- [What you have to do]:
The answer must consist of every line below that contains the word "picture".

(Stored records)
=====
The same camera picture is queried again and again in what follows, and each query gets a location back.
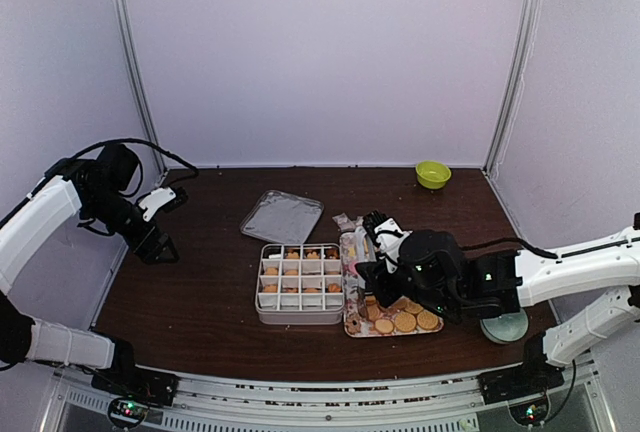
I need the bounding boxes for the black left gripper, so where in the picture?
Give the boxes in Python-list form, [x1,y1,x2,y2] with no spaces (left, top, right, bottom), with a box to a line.
[84,187,179,264]

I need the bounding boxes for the silver serving tongs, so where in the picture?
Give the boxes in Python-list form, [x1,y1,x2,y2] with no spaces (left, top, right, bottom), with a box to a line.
=====
- [Solution to this exercise]:
The same camera picture is queried again and again in what follows, and each query gets a location back.
I need the bounding boxes for the black left gripper, so where in the picture?
I need the bounding boxes for the silver serving tongs, so where in the picture?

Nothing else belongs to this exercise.